To do:
From the material beneath, pull every line with the word "small".

Data records:

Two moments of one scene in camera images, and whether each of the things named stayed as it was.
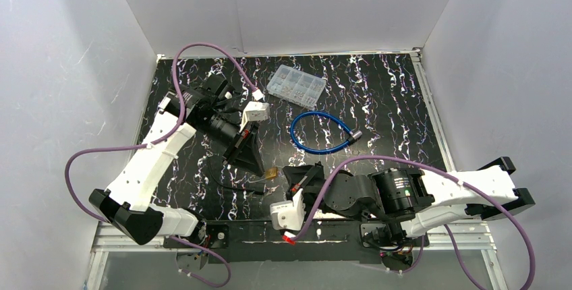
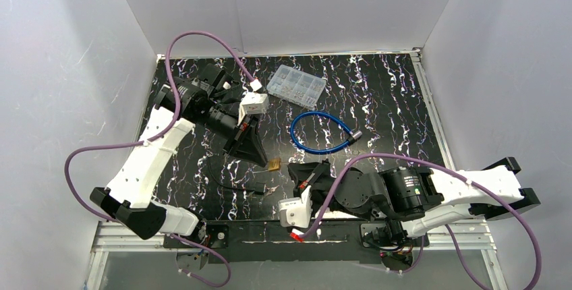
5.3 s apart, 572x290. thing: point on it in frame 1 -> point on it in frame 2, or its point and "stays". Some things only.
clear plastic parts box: x=295 y=85 stays
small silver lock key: x=272 y=189 stays
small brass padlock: x=271 y=172 -> x=274 y=164

Solution:
small silver lock key: x=272 y=189 stays
small brass padlock: x=271 y=172 -> x=274 y=164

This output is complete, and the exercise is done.